Aus Sicht der Richter des BSG war das Sächsische LSG von einem falschen rechtlichen Ansatzpunkt ausgegangen. Die familienrechtliche Vorschrift über das Getrennt- und Zusammenleben hätte das Berufungsgericht nicht als Kriterium heranziehen dürfen. Die Regelungen über die Bedarfsgemeinschaft im SGB II seien vorrangig und abschließend anzuwenden. Daher hat das BSG den Rechtsstreit an das Sächsische LSG zurückverwiesen. Das LSG wird nun zu entscheiden haben, ob nach Maßgabe der richtigen Vorschriften - also ohne Anwendung des Eherechts - eine Bedarfsgemeinschaft besteht.

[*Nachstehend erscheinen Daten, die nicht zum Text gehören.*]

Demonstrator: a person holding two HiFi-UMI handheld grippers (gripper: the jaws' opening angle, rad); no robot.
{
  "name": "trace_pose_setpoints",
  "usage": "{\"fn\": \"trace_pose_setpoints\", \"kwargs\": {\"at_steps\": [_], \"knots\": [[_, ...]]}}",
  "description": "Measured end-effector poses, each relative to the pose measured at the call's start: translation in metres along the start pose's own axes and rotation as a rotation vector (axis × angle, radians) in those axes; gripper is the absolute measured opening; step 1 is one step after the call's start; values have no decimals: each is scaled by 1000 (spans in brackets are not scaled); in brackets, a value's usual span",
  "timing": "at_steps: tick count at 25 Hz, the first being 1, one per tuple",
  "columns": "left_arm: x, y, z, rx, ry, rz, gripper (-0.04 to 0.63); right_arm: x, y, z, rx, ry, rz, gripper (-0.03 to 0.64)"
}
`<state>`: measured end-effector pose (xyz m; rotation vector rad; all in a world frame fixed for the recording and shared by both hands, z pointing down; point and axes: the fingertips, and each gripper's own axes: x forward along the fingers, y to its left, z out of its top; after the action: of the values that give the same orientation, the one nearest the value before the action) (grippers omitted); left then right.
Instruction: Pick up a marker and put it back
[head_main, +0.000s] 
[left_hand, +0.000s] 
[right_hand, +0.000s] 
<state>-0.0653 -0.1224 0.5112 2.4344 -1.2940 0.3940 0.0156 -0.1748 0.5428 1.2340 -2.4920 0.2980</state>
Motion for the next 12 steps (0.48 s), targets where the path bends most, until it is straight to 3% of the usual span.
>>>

Lesen Sie zum Thema auch unseren Artikel:
Zum Auskunftsverlangen des Jobcenters gegenüber dem Partner

 

 

Das sagen wir dazu:

Nur weil ein Trennungswille im Hinblick auf eine vormals bestehende nichteheliche Lebensgemeinschaft nach außen nicht erkennbar ist, kann nicht von einer Bedarfsgemeinschaft ausgegangen werden. Dies ist das Fazit aus der Entscheidung der obersten Richter für den Einzelfall. Für alle Fälle in denen es um die Frage einer Bedarfsgemeinschaft geht, ist das Fazit weitreichender. Die Vorschriften aus dem Bürgerlichen Gesetzbuch zur Ehe greifen nicht; die des SGB II sind abschließend. 

Bastian Brackelmann, der für das Ressort Sozialrecht das Revisionsverfahren geführt hat, begrüßt die klare Abgrenzung der Richter zwischen den Regelungen im SGB II zur Bedarfsgemeinschaft und den familienrechtlichen Vorschriften zur Ehe. 

Mit seinem Urteil habe das BSG klargestellt, dass Menschen, die aus welchen Gründen auch immer miteinander in einer Wohnung leben, neben einer oft ungewollten Bedarfsgemeinschaft nicht auch noch eine eherechtliche Verbindung untergeschoben werden darf.